El actor, conocido por interpretar a Thor en la saga de Los Vengadores, y su esposa ofrecieron una entrevista en la que revelan detalles sobre cómo crían a sus hijos y por qué eligieron Australia como su hogar. Allí cuentan con un amplio terreno, describe Chris, “una granja con caballos”, donde los niños “practican surf, pescan y montan en moto todo el día”. Son actividades que la familia disfruta junta, ya que ellos también hacen “prácticamente lo mismo”, y ese tiempo compartido es, para ellos, lo que hace especial su vida allí.


“Se trata simplemente de disfrutar de la naturaleza”, explica Elsa, que asegura estar en contacto con ella “todo el tiempo”. Este estilo de vida les permite vivir relajados y sin complicaciones. De hecho, todos suelen ir descalzos, como ha contado la actriz, un hábito que practican los cinco. Tal vez por eso no disfrutan mucho de la ciudad: “Es complicado para nosotros como familia, porque básicamente vivimos al aire libre”.

La pareja también confesó que cuentan con una “pequeña ayuda” en casa: Alexa+, el asistente virtual de Amazon, con quien protagonizaron un anuncio que se emitirá durante la Super Bowl (en España se podrá ver a partir de las 00:30). “Es de gran ayuda, especialmente en una casa con tres niños”, comenta Elsa, de 49 años. “Me permite centrarme en lo importante”, añade Chris, de 42, “como estar con mis hijos, con mi esposa y salir a divertirnos”.
Un matrimonio que también ha pasado por crisis
Aunque disfrutan de la tranquilidad de Byron Bay, ambos siguen muy activos profesionalmente. Hace unas semanas, Chris Hemsworth visitó España para promocionar Ruta de Escape. Posó en el edificio Metrópolis de Madrid, donde ni el mal tiempo borró su sentido del humor ni su cercanía con los fans. También tuvo tiempo de pasar por El Hormiguero.

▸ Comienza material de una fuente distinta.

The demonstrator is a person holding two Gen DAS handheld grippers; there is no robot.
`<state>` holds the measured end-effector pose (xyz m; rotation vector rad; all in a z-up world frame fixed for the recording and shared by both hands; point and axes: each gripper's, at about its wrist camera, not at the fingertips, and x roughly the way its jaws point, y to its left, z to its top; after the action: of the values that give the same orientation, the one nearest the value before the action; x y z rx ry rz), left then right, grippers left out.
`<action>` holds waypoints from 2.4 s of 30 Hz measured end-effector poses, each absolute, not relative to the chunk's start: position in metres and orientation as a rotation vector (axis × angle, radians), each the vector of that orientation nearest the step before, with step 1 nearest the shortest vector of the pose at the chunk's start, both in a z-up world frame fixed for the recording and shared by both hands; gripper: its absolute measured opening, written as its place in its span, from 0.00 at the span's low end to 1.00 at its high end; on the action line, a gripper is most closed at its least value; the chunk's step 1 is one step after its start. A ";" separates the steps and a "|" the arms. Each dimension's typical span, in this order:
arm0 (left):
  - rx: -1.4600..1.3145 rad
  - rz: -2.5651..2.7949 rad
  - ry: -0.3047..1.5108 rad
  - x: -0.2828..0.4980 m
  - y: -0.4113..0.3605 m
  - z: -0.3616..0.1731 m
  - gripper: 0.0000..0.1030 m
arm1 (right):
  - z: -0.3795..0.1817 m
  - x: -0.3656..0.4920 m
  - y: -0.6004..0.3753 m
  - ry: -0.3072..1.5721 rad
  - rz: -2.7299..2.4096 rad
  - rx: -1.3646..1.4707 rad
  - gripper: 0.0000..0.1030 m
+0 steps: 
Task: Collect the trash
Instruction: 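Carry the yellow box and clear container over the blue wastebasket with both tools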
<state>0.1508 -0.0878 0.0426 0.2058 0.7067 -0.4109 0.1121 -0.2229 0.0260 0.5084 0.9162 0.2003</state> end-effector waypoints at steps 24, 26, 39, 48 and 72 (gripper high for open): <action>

España es, además, “el segundo hogar” de la pareja por las raíces de Elsa, nacida en Madrid. La actriz siempre ha procurado transmitir su cultura a los hijos, y cada verano viajan para mantener ese vínculo. “Me gusta que pasen tiempo aquí, que escuchen y hablen español y se empapen de nuestras tradiciones y cultura”, explicó en una entrevista con ¡HOLA!. Sin embargo, Chris aún tiene dificultades con el español, incluso tras 15 años juntos.

Lejos de los reflectores, Elsa y Chris forman una pareja feliz y muy unida. Aunque llevan más de tres lustros juntos, su matrimonio ha tenido altibajos que les obligaron a reflexionar sobre lo que realmente importa y a reorganizar prioridades: disfrutar tiempo de calidad juntos, divertirse y apoyarse mutuamente. De esas dificultades han salido fortalecidos. “El matrimonio es un trabajo constante, y se aprende mucho de las crisis. Cuando llevas tantos años, hay que invertir tiempo para seguir creciendo juntos”, declaró a ¡HOLA!. Esto fue especialmente relevante tras descubrir que Chris tiene una alta predisposición genética al alzhéimer, enfermedad que afectó a su padre y que ha marcado profundamente a la familia. Esta situación llevó al actor a dirigir Un viaje para recordar, en homenaje a su progenitor.